*ACTIVITY*: Taking the listing below line by line, tally those that contain the string "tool". Give the total alone.

*AVAILABLE DATA*:
=== Section Start ===

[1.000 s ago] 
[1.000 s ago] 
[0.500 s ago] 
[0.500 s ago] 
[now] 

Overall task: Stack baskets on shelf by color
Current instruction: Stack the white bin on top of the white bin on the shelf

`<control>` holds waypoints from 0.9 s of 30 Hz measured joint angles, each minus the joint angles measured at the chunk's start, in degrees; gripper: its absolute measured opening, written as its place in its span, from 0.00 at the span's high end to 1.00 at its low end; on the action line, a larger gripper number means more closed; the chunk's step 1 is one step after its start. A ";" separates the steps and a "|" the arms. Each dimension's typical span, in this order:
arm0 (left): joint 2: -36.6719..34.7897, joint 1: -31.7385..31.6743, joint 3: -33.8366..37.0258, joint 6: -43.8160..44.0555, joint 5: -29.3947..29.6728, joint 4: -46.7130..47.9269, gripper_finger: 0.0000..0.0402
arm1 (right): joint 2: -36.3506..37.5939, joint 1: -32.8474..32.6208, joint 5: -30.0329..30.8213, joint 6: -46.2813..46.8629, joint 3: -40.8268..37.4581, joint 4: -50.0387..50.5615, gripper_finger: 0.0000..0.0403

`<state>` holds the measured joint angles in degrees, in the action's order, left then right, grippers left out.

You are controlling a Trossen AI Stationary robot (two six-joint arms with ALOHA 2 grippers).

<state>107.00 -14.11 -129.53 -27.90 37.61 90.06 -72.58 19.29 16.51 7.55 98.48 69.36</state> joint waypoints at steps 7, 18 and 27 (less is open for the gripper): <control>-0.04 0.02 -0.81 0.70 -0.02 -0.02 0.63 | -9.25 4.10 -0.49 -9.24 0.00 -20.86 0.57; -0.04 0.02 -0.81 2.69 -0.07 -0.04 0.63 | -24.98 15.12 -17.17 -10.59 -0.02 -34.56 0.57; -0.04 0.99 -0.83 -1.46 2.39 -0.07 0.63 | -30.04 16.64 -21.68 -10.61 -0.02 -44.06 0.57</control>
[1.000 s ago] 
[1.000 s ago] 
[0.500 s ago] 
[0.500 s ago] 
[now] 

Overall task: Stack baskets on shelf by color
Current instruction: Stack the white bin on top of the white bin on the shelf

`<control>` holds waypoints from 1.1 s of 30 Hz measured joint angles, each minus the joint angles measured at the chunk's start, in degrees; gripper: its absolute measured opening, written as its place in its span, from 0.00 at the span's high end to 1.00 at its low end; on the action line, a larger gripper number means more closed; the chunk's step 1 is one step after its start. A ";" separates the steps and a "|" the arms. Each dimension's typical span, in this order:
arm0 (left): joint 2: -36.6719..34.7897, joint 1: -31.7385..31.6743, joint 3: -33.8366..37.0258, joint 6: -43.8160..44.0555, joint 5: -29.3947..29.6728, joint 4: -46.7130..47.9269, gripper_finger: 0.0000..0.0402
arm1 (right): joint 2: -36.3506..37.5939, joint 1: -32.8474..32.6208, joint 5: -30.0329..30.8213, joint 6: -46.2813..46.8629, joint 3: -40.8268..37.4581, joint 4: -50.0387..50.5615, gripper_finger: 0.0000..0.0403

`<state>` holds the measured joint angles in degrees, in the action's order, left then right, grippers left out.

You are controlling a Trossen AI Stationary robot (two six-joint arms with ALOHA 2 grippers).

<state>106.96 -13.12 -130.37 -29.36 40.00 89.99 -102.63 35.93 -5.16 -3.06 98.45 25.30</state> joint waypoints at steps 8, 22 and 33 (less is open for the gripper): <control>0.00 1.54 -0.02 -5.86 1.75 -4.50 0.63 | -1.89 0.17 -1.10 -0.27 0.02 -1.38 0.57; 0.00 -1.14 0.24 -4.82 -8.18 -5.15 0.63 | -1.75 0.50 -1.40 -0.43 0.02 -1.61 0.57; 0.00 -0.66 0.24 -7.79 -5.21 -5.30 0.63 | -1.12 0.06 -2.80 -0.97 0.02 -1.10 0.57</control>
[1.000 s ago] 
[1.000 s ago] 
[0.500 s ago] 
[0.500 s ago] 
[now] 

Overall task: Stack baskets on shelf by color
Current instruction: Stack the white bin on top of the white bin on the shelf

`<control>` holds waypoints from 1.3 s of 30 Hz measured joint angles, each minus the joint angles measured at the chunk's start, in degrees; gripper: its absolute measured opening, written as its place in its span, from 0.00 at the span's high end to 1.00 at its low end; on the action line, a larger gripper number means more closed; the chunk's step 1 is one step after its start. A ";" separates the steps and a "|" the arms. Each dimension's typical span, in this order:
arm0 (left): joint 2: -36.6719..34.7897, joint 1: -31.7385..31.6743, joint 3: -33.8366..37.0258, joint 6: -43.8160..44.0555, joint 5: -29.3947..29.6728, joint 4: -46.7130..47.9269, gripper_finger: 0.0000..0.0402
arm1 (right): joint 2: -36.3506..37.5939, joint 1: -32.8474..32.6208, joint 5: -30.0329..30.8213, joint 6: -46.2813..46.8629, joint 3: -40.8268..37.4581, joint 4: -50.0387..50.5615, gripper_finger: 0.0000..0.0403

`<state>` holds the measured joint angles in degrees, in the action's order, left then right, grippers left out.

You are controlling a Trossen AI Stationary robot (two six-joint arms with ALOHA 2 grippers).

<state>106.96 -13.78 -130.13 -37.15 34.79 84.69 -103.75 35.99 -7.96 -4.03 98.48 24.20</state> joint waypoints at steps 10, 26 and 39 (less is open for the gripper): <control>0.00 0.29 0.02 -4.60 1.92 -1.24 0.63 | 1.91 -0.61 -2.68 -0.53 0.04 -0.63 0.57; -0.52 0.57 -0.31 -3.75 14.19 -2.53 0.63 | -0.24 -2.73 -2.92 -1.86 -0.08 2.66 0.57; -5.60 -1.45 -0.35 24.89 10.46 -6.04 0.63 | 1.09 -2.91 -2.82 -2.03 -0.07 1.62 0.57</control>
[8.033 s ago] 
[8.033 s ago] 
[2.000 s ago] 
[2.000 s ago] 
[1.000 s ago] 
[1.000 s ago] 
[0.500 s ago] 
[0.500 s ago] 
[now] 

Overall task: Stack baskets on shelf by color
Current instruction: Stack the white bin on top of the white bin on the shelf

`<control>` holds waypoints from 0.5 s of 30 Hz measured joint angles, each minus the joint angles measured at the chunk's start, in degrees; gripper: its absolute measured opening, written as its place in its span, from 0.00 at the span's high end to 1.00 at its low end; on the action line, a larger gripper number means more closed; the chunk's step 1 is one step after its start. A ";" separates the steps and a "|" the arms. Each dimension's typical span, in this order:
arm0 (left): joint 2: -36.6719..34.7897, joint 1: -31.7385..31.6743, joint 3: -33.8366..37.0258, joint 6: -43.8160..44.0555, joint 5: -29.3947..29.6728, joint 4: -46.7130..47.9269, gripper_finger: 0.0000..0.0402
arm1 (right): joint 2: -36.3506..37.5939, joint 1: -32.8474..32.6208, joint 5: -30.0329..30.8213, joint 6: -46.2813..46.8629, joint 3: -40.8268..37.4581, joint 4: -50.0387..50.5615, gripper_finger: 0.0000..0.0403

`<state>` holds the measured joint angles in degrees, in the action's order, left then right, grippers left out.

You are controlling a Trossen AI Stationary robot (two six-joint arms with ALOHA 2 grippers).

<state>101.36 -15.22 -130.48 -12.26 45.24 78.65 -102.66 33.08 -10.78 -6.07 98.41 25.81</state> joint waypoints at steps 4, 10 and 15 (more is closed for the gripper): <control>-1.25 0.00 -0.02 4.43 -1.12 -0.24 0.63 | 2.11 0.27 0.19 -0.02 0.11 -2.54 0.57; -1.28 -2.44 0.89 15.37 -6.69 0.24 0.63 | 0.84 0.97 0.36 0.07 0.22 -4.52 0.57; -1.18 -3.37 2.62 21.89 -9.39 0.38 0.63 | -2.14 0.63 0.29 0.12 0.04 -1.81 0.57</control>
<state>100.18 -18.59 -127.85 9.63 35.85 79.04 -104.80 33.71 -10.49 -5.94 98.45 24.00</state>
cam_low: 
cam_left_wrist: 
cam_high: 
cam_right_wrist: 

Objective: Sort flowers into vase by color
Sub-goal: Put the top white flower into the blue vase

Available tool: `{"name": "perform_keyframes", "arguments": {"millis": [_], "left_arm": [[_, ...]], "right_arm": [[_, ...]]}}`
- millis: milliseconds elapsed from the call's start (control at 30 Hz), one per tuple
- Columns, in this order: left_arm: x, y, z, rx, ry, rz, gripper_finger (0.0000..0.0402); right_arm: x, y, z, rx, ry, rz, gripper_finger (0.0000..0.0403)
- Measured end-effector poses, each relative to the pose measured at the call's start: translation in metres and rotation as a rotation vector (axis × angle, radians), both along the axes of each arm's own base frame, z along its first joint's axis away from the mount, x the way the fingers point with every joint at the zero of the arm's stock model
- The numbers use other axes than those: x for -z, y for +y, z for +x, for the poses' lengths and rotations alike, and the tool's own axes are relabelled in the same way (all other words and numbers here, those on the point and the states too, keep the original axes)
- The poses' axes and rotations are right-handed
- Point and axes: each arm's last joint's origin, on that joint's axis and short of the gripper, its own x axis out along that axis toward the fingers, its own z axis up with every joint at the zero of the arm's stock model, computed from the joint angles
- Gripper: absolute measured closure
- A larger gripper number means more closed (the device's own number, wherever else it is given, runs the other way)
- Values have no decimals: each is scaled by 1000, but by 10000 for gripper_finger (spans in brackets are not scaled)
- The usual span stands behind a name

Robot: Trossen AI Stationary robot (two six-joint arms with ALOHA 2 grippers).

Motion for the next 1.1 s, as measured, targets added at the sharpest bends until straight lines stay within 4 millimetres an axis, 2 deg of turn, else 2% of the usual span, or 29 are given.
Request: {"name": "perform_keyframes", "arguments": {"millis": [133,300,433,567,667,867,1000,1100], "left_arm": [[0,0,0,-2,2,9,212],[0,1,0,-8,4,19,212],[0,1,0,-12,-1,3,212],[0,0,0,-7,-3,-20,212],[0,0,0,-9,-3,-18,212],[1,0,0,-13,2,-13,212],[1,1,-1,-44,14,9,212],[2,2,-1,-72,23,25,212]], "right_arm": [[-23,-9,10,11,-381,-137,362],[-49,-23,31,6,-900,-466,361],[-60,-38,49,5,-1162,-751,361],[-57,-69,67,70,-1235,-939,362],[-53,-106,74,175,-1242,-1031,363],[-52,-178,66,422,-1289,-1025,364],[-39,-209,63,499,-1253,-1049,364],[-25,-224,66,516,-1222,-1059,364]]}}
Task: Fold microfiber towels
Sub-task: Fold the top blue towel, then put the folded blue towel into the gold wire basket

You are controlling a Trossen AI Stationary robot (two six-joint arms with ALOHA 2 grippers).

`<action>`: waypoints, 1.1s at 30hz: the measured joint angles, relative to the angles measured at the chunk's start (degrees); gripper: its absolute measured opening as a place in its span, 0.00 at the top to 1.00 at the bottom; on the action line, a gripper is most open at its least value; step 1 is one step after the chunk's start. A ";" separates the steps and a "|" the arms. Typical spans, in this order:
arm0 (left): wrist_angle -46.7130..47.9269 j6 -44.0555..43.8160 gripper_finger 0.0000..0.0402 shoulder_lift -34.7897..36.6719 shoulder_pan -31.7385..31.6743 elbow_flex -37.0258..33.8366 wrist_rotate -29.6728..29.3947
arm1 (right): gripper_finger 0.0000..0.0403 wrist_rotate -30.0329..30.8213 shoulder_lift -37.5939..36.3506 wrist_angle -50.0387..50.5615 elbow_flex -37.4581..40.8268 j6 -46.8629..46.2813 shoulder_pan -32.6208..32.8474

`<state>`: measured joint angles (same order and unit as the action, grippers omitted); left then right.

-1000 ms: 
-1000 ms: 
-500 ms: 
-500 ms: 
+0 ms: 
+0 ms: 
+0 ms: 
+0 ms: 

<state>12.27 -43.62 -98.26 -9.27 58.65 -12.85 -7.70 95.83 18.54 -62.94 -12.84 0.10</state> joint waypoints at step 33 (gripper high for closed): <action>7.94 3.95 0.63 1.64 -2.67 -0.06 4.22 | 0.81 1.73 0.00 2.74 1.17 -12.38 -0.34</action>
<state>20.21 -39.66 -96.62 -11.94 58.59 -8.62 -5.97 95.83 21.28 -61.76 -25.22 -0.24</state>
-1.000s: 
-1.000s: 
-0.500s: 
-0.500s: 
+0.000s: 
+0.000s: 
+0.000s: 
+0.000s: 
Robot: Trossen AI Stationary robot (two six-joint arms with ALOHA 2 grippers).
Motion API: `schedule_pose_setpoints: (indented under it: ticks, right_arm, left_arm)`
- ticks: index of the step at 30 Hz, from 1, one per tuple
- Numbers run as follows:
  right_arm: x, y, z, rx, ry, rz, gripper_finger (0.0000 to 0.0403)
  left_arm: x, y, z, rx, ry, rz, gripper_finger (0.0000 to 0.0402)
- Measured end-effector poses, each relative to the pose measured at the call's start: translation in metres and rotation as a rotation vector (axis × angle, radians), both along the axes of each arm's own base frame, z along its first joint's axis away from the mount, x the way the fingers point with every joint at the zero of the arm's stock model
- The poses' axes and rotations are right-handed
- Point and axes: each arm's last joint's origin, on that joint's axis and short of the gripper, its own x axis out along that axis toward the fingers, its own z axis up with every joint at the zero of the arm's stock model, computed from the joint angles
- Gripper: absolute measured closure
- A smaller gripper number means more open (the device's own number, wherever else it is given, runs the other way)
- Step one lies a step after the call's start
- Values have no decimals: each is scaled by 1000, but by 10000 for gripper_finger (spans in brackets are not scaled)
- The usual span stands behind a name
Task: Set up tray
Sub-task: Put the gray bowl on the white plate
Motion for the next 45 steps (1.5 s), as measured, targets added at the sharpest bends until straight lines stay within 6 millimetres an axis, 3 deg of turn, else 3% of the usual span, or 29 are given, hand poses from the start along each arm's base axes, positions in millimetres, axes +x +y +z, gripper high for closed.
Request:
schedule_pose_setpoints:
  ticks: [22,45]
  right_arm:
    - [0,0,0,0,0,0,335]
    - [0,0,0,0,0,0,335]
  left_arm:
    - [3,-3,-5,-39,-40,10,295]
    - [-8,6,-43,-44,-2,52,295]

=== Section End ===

*SOLUTION BELOW*: 2